As the price of bitcoin fell 39% over the last two months of the year, Genesis experienced its busiest period so far. New hedge funds and trading firms utilizing “spot” borrowing, combined with new business including crypto collateral—and even the occasional traditional cash loan in exchange for crypto collateral—increased Genesis’ active loans outstanding to $153 million, up from $23M in Q3 2018.

Interest rates on the cryptocurrency loans range from about 10% to 12% for highly liquid cryptocurrencies like bitcoin, depending on how risky Genesis deems the way the customer plans to use the loan. The less liquid the cryptocurrency, the higher the starting interest rate.

The massive increase in loan originations was jump-started by a 16% drop in the price of bitcoin on November 14, as a result of interest from short sellers looking to profit from the drop. Brian Kelly, a cryptocurrency investor who’s been a Genesis customer for five years, sees this kind of transaction activity as crucial to the health of the cryptocurrency ecosystem. “Having an active two-sided market should help liquidity improve overall,” he says.

But not everyone shorted crypto. In fact, Moro says that only about 11% of bitcoin loans were used to bet against bitcoin’s rising price. Instead, he says, the most popular use of bitcoin was for companies like bitcoin ATM firms that need to take short-term possession of bitcoin, accounting for 50% of all loans, followed by those buying cryptocurrency on one exchange and then selling on another at a higher rate, a process call arbitrage.

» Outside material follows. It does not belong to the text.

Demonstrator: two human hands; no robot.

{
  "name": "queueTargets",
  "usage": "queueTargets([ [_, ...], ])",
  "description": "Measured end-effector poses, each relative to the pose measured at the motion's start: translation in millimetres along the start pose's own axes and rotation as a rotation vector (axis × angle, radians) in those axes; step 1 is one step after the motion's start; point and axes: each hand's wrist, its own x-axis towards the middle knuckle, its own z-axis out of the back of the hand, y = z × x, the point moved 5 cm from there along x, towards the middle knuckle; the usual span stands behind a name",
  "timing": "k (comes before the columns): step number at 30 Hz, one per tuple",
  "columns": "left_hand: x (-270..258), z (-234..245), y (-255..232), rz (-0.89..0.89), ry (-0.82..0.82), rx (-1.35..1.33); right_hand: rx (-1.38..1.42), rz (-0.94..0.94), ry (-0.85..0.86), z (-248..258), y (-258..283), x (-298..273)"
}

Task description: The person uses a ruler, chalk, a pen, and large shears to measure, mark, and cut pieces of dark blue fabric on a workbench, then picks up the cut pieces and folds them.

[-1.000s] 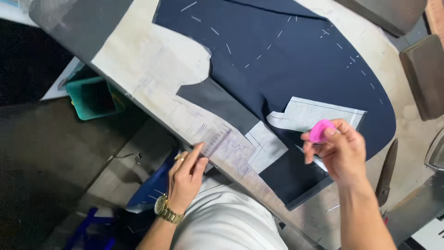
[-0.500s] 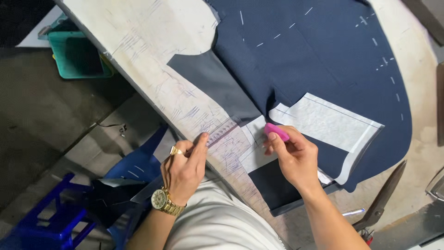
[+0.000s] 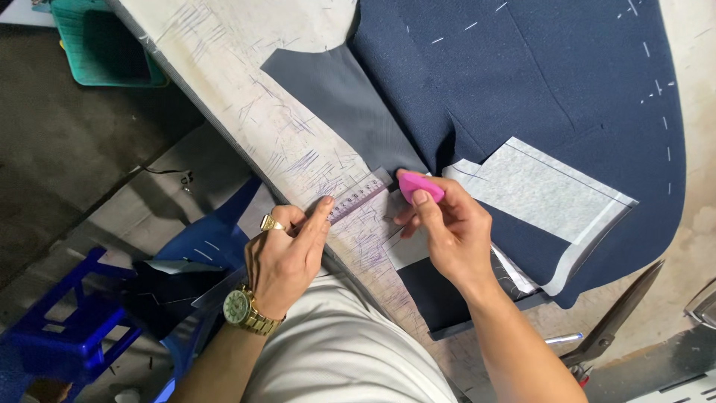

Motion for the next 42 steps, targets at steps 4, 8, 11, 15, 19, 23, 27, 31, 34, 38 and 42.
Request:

Bitcoin was the most frequently borrowed cryptocurrency, comprising 75% of all the originated loans. Ether (ETH) and XRP were the second and third most frequently borrowed cryptocurrencies, with ETH borrowing more than doubling since Q3 but still comprising less than 10% of the total loan book. XRP composition since Q3 is down 50%, which Moro attributes to the cryptocurrency’s relative strength over that period. The concentration of loans outside the top three decreased as a result of bitcoin jumping nearly 10% in one month.

Heading into Q4, Genesis’ loan portfolio was about 60% BTC and 40% alt-coins, with XRP constituting nearly 50% of altcoins, according to the report. Prior to Q4, 98% of bitcoin on loan was used exclusively for hedged use cases such as arbitrage, basis capture, and remittance.

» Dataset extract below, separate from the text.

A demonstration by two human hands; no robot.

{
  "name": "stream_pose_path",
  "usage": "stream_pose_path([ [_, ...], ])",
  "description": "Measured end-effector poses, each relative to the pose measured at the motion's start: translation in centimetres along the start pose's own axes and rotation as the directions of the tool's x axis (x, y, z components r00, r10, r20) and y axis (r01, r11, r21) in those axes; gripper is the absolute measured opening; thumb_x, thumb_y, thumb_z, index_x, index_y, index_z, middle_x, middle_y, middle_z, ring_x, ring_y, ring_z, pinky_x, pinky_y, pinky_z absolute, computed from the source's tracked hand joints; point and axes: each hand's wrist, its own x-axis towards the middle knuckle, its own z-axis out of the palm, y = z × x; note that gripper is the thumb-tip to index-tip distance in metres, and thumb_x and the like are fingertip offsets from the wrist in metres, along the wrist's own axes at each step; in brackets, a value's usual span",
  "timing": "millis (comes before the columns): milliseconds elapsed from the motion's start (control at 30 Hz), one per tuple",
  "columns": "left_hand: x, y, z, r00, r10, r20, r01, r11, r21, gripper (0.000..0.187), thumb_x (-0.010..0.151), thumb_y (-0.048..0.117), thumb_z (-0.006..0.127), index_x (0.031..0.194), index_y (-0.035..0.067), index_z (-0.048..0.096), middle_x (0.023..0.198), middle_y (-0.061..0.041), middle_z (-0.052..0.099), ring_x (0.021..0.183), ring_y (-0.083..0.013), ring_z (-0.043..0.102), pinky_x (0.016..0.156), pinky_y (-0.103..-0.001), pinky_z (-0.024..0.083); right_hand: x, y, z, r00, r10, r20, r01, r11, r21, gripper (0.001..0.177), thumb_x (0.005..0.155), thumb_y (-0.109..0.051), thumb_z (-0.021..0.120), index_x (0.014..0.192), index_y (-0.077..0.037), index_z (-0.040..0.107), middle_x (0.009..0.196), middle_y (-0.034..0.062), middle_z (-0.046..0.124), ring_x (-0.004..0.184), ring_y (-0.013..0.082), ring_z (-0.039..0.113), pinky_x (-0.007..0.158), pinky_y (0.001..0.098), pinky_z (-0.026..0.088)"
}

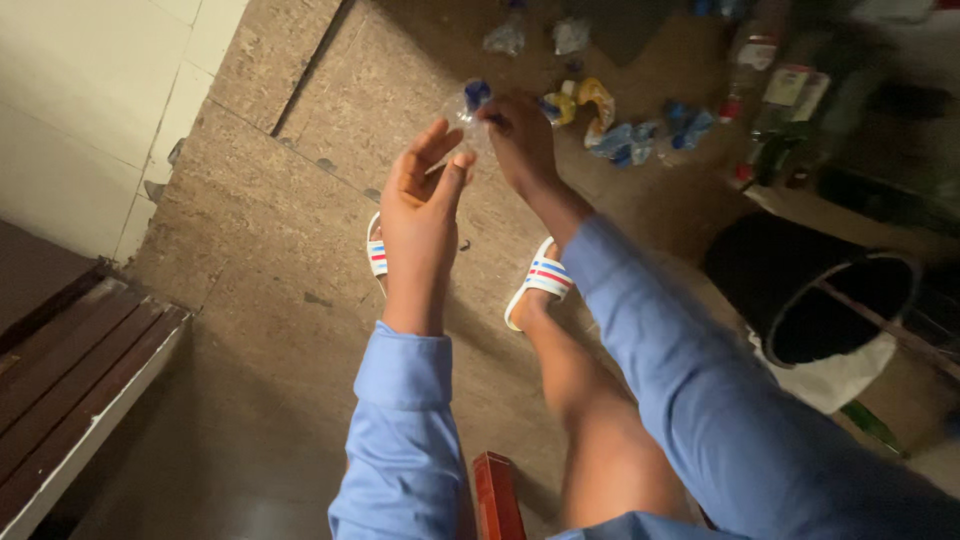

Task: The person picks up plastic bottles and debris from the floor and place them into a white plastic bag.

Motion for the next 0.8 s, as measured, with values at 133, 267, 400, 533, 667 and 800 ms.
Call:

Genesis is in the unusual position of being run by a parent company, Digital Currency Group, that has invested in more than 125 cryptocurrency startups globally. That company is headed up by Barry Silbert, the founder of SecondMarket, which was acquired by Nasdaq in 2015 to help startups sell shares before they go public.

As a result of having direct access to this pipeline of venture-backed and, more importantly, venture-vetted crypto startups, Moro’s other company, SEC registered Genesis Global Trading, started unofficially lending crypto as far back as 2014 to what he calls the company’s “friends and family” clients. “We didn’t think about too much of it at the time,” he says.  

But by the end of 2017, at the peak of a crypto-frenzy that saw the overall cryptocurrency market reach $800 billion, Moro joined a fleet of other companies looking to profit even in a down market and spun off the trading company’s lending operations into a stand-alone entity.

As a result of this rising interest, Genesis is far from the only company in the space. Last year hedge fund manager Michael Novogratz’ company, Galaxy Digital, invested $52.5 million in crypto lending startup BlockFi. Other competitors include crypto startup Aave, which raised $16.5 million in an initial coin offering (ICO) in part to power its EthLend lending product, and early entrant Salt Lending, which was founded as far back as 2016.

Facing this rising tide of competitors, Genesis is looking to even further diversify its revenue streams. Moro says that while 75% of the $153 million he has in the portfolio is denominated in bitcoin, 13%, or about $20 million, is for lenders who don’t want to sell their bitcoin at today’s low price of $3,381, down from its all-time high of $19,000 in 2017, but want to generate a bit of revenue by using it as collateral for cold hard cash.

“We wanted to see if there was a demand for that, and there was,” he says.